ISSUE № 

11

a literary journal in multiple timezones

Nov. 2024

ISSUE № 

11

a literary journal in multiple timezones

Nov. 2024

Before 32 (or I, Céline)

The West
Illustration by:

Before 32 (or I, Céline)

Like clockwork, it comes up. 

It seems like we’re designed to be slightly dissatisfied with everything, she says. 

They’re sitting outside at a street café in Lagos, he’s sipping scotch malt, she’s sipping wine. It’s kismet. He knows the line, and he remembers another line even better. 

I felt like someone was walking out of my head and into the screen – like a movie was my soul mate, he says in between puffs on his cigarette. 

Their conversation…was so real, they say simultaneously, finishing each other’s sentences in this first conversation. 

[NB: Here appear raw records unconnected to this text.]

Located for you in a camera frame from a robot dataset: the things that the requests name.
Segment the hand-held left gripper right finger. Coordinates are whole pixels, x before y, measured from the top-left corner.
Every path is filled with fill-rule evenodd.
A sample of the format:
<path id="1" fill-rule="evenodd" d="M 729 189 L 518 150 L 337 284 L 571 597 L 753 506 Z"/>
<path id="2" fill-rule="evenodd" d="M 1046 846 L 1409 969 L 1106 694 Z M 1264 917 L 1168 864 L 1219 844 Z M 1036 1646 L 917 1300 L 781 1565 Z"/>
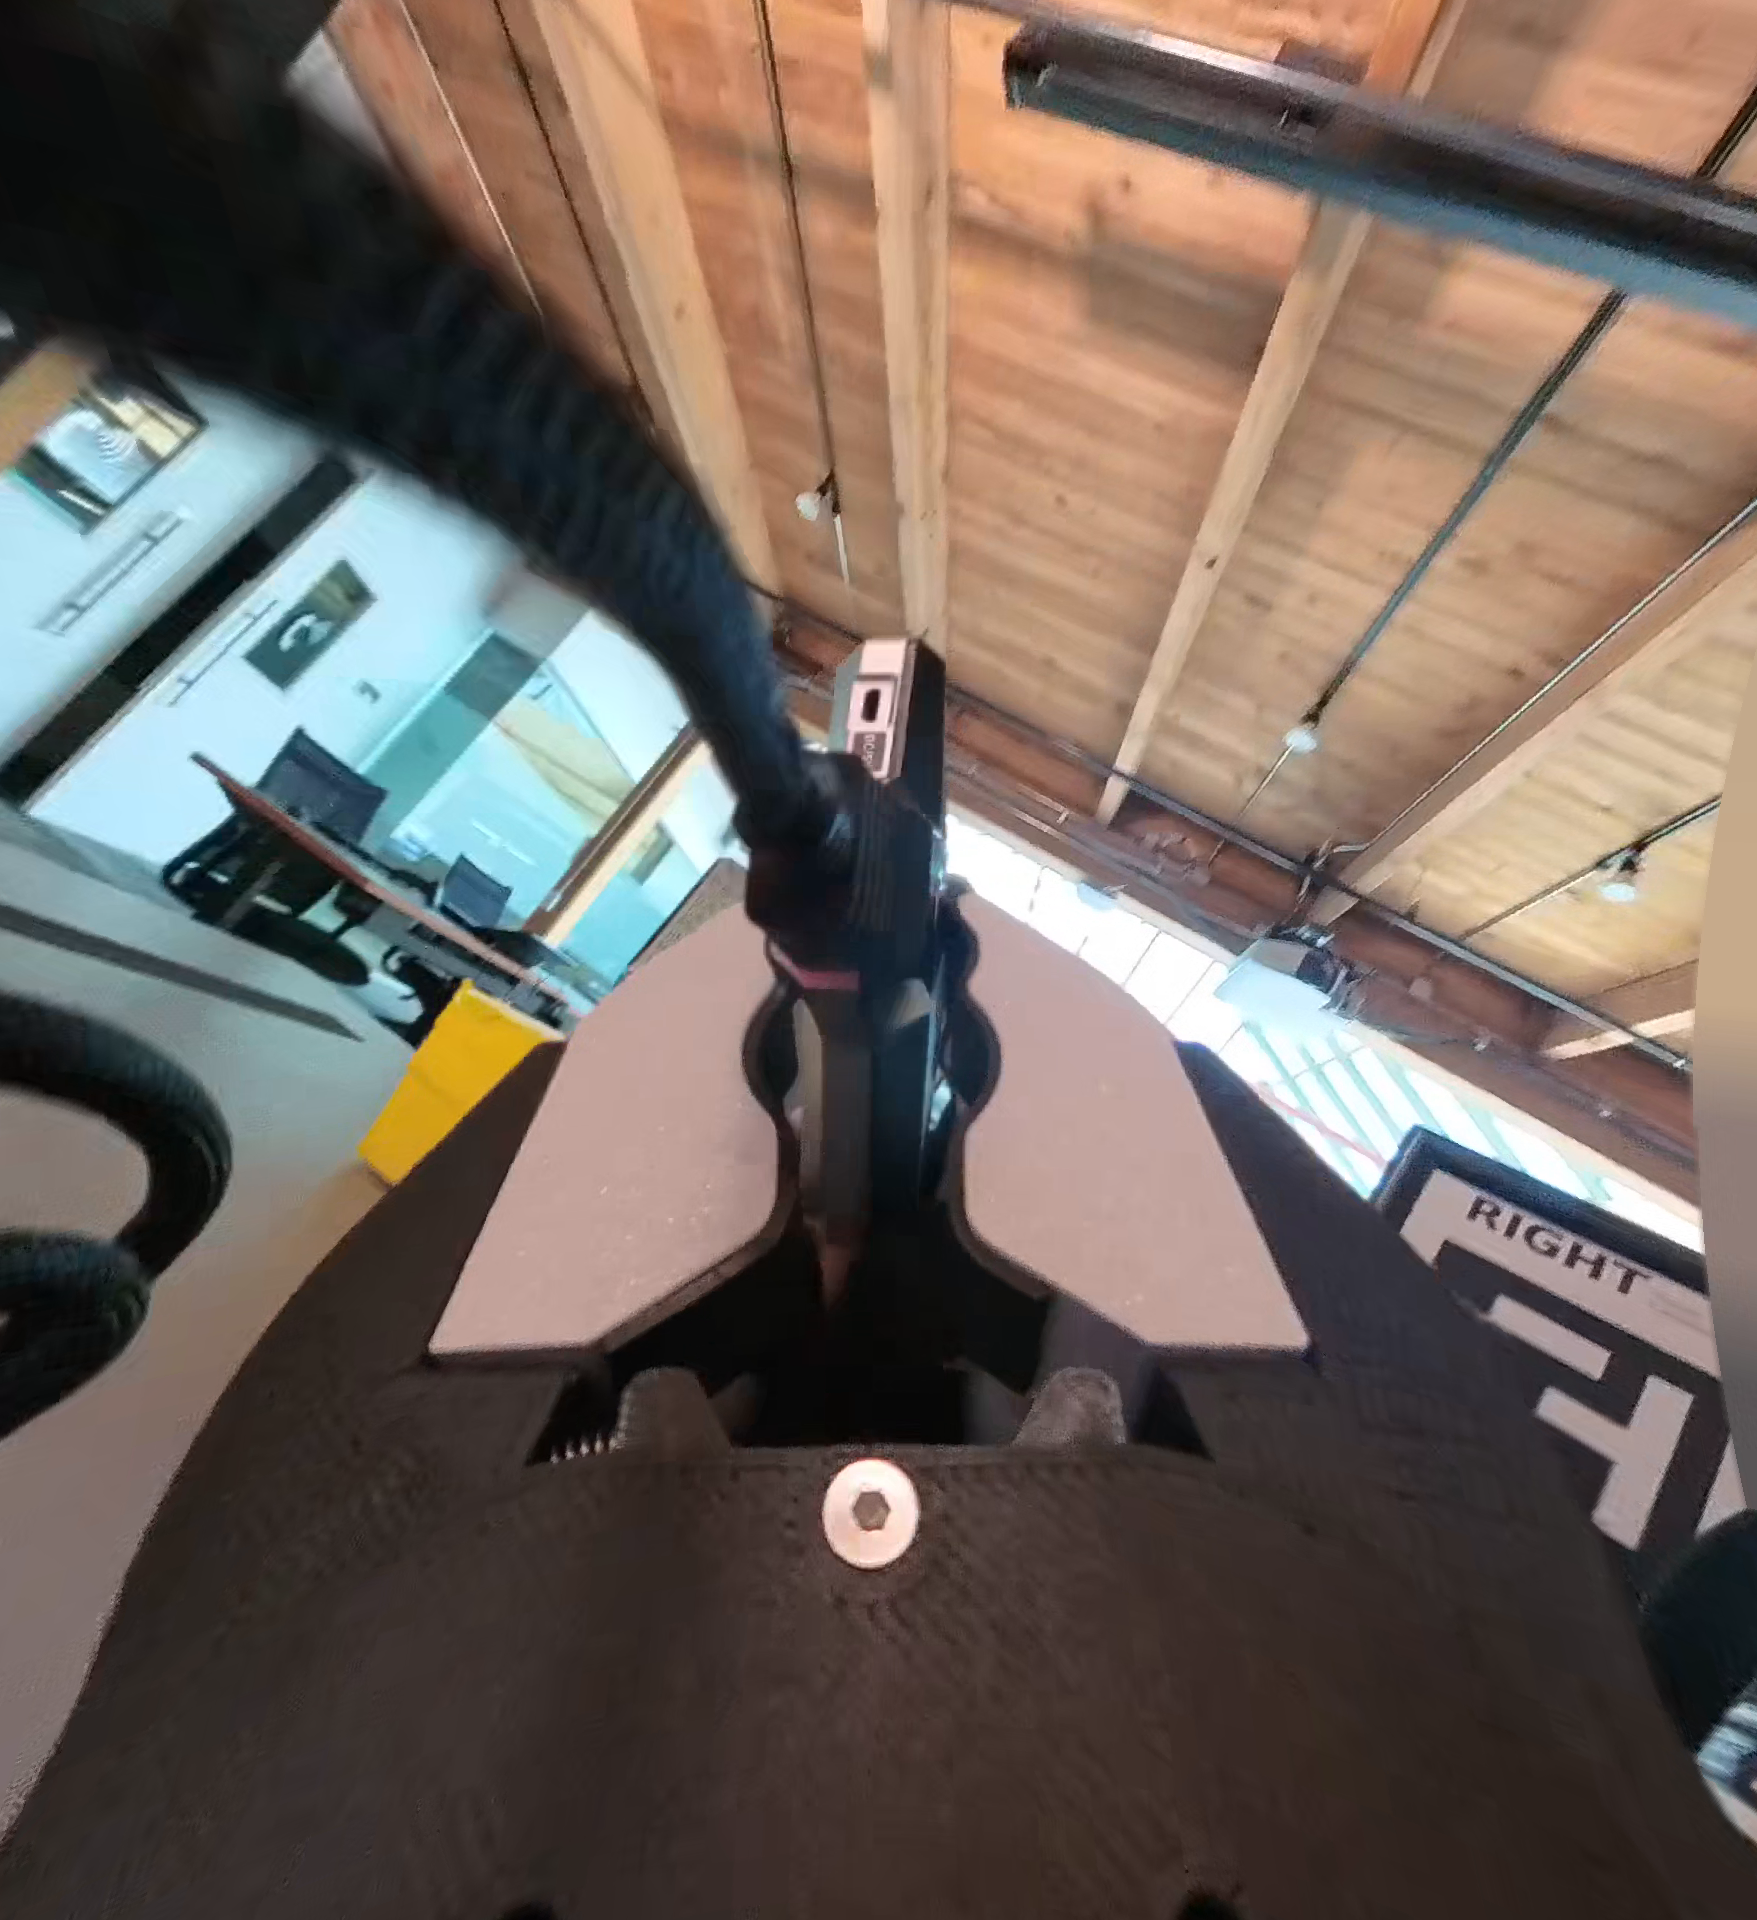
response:
<path id="1" fill-rule="evenodd" d="M 1187 1364 L 1305 1364 L 1310 1332 L 1169 1030 L 999 906 L 959 917 L 988 1087 L 960 1130 L 954 1224 L 1036 1300 L 1031 1397 L 1095 1371 L 1137 1420 Z"/>

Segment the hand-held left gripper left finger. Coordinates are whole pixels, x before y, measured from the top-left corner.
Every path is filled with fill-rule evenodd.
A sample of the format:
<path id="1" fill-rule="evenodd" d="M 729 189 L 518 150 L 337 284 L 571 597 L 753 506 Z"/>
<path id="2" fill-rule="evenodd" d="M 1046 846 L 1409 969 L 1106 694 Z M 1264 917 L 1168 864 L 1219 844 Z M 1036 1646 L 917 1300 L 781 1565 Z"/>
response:
<path id="1" fill-rule="evenodd" d="M 440 1367 L 556 1387 L 532 1450 L 601 1452 L 628 1380 L 724 1390 L 803 1332 L 789 1155 L 747 1075 L 773 984 L 729 906 L 564 1048 L 430 1342 Z"/>

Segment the yellow plastic bin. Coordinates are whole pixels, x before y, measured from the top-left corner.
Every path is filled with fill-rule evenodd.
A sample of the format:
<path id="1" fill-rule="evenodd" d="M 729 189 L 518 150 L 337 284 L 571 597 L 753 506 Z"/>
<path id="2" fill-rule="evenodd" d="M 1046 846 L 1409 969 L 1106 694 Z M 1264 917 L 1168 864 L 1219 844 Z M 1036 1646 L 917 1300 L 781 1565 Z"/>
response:
<path id="1" fill-rule="evenodd" d="M 562 1048 L 562 1033 L 459 984 L 360 1140 L 358 1164 L 387 1189 L 399 1185 L 540 1048 Z"/>

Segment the black usb hub adapter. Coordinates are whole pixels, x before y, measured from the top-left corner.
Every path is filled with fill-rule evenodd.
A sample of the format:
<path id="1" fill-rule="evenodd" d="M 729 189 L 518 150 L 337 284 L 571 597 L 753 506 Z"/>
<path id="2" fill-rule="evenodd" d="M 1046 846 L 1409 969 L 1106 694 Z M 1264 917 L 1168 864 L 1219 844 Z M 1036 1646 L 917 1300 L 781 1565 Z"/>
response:
<path id="1" fill-rule="evenodd" d="M 848 868 L 817 882 L 777 971 L 795 1010 L 798 1207 L 843 1277 L 935 1193 L 952 1104 L 937 654 L 862 644 L 838 672 L 827 747 Z"/>

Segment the white ceiling projector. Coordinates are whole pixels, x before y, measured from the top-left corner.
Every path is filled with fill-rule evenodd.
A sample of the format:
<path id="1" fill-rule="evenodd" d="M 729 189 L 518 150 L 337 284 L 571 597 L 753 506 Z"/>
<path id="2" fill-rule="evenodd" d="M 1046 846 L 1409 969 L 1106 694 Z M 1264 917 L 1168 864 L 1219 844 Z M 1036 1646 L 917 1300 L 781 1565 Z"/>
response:
<path id="1" fill-rule="evenodd" d="M 1313 1033 L 1346 1018 L 1354 972 L 1321 926 L 1280 926 L 1253 940 L 1216 986 L 1242 1020 Z"/>

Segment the black office chair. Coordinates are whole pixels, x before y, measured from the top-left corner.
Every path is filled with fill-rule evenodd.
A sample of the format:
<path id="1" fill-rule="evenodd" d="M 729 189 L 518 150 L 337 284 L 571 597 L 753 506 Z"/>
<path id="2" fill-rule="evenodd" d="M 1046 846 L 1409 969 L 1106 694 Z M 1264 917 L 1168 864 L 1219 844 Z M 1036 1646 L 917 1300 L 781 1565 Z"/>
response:
<path id="1" fill-rule="evenodd" d="M 517 928 L 506 922 L 506 903 L 506 884 L 489 875 L 465 856 L 458 856 L 436 884 L 434 912 L 440 921 L 459 928 L 483 948 L 503 954 L 506 967 L 483 963 L 473 952 L 455 943 L 445 943 L 434 933 L 418 937 L 420 947 L 411 957 L 413 965 L 445 976 L 470 976 L 473 981 L 503 984 L 506 990 L 514 989 L 514 974 L 508 972 L 514 960 L 508 948 Z"/>
<path id="2" fill-rule="evenodd" d="M 360 834 L 386 806 L 386 788 L 299 731 L 257 780 L 257 793 L 328 844 L 356 852 Z M 242 810 L 174 854 L 160 871 L 167 896 L 194 918 L 231 933 L 255 948 L 316 972 L 347 989 L 367 984 L 369 967 L 335 933 L 309 915 L 335 896 L 342 880 L 266 832 Z"/>

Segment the wooden office desk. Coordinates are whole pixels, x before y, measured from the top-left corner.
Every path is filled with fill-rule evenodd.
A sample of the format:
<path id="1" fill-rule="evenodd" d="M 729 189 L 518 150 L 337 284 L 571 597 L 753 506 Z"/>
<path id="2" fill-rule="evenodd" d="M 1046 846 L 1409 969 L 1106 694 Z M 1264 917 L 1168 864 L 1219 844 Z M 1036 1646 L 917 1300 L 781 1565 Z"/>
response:
<path id="1" fill-rule="evenodd" d="M 263 800 L 252 784 L 231 779 L 202 752 L 194 752 L 191 761 L 196 769 L 218 783 L 218 788 L 231 810 L 251 814 L 266 832 L 337 871 L 342 885 L 335 896 L 316 903 L 309 921 L 323 933 L 342 937 L 344 947 L 369 967 L 367 984 L 354 990 L 369 989 L 373 974 L 381 972 L 396 979 L 398 984 L 405 986 L 418 999 L 420 1012 L 411 1020 L 401 1020 L 384 1004 L 373 1009 L 373 1015 L 386 1020 L 408 1045 L 420 1045 L 423 1042 L 464 981 L 505 1001 L 506 1006 L 549 1023 L 560 1033 L 568 1033 L 586 1012 L 589 1001 L 562 976 L 560 958 L 554 948 L 545 948 L 523 931 L 517 931 L 508 948 L 514 960 L 508 969 L 508 972 L 514 974 L 514 989 L 510 990 L 501 982 L 445 976 L 415 967 L 411 957 L 420 947 L 418 937 L 426 933 L 459 945 L 483 963 L 496 963 L 505 969 L 506 960 L 503 954 L 483 948 L 459 928 L 438 918 L 434 912 L 438 880 L 393 868 L 362 848 L 350 852 L 338 844 L 328 844 Z"/>

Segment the framed dark picture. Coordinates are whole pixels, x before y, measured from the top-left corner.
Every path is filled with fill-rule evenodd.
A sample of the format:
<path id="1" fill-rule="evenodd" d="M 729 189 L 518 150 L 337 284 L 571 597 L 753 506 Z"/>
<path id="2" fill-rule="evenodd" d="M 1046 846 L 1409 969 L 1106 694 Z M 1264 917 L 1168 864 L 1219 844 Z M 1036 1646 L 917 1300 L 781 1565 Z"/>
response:
<path id="1" fill-rule="evenodd" d="M 203 416 L 160 373 L 107 368 L 79 386 L 7 475 L 89 535 L 189 451 L 203 428 Z"/>
<path id="2" fill-rule="evenodd" d="M 280 693 L 296 686 L 375 603 L 352 564 L 328 567 L 243 654 Z"/>

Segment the black ceiling light track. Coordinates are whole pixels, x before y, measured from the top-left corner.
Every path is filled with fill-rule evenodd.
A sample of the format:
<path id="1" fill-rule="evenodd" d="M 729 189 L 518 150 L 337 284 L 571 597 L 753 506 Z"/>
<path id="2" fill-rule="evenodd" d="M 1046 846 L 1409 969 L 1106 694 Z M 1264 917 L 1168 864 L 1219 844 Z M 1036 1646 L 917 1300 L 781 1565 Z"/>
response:
<path id="1" fill-rule="evenodd" d="M 1757 333 L 1757 196 L 1103 21 L 1034 16 L 1010 109 Z"/>

They are unbothered by the polyphonic melody of the other café-goers exhaling flavored tobacco in between bites of suya otherwise suspended in the air with toothpicks, as they laugh or exclaim disbelief depending on which response is appropriate to the speaker’s tale. It’s all part of the beginning of the charming duo’s cinematic clock. The café makes the perfect set. They spend five weeks together in-like and part ways when she wakes up one Sunday morning to the absence of noise from the generator and passersby on the street. She gazes at him as the sun peeks in through light blue curtains and watches him breathe in bed. She can feel a bit of thick in the air as his chest rises and falls, her own chest starting to itch. She decides  she cannot stand the way he inhales. He will go on to get married at 35, not to his soul mate (his wife hasn’t seen the film before, she’s certain of this), on some other set.

He’s fake nice, she says.

What does that mean? her friend asks. You’re always finding something wrong. 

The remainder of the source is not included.